* TASK STATEMENT
Return all the lines below in which the string "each" appears.

•••••

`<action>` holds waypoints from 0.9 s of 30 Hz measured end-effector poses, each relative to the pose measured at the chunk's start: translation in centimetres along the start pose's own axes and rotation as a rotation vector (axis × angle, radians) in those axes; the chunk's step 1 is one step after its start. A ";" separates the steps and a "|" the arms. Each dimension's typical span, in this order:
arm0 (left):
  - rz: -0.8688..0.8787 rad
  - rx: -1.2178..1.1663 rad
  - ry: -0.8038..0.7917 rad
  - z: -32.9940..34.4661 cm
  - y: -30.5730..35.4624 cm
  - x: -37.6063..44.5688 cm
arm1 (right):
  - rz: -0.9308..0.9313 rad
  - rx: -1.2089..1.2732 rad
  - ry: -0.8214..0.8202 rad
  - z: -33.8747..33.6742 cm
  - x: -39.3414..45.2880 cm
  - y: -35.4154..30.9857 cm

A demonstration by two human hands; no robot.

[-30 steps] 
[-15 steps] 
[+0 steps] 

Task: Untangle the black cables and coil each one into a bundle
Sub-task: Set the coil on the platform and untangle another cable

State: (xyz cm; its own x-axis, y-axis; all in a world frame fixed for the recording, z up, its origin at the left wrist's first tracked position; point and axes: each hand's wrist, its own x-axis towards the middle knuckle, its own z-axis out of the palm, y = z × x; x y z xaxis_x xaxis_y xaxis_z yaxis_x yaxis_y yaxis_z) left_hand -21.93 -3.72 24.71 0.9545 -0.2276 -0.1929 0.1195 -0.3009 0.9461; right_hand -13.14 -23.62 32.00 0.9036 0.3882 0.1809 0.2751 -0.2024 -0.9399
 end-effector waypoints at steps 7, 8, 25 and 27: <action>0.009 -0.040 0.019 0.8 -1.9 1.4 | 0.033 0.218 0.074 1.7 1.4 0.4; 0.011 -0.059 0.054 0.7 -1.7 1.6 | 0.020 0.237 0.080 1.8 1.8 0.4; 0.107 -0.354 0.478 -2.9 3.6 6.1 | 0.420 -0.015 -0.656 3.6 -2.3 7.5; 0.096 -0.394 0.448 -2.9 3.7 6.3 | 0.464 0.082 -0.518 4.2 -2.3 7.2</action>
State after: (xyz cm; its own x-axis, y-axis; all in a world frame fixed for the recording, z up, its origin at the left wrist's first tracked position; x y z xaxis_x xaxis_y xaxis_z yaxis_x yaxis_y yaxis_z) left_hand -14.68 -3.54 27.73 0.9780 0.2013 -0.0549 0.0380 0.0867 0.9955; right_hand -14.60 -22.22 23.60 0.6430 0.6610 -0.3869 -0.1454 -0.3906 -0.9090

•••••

* TASK OUTPUT
`<action>` holds waypoints from 0.9 s of 30 Hz measured end-effector poses, each relative to the pose measured at the chunk's start: translation in centimetres along the start pose's own axes and rotation as a rotation vector (axis × angle, radians) in those axes; the chunk's step 1 is one step after its start. A ";" separates the steps and a "|" the arms. Each dimension's typical span, in this order:
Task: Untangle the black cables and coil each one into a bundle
State: (xyz cm; its own x-axis, y-axis; all in a world frame fixed for the recording, z up, its origin at the left wrist's first tracked position; point and axes: each hand's wrist, its own x-axis towards the middle knuckle, its own z-axis out of the palm, y = z × x; x y z xaxis_x xaxis_y xaxis_z yaxis_x yaxis_y yaxis_z) left_hand -21.93 -3.72 24.71 0.9545 -0.2276 -0.1929 0.1195 -0.3009 0.9461; right_hand -13.14 -23.62 32.00 0.9036 0.3882 0.1809 0.2751 -0.2024 -0.9399

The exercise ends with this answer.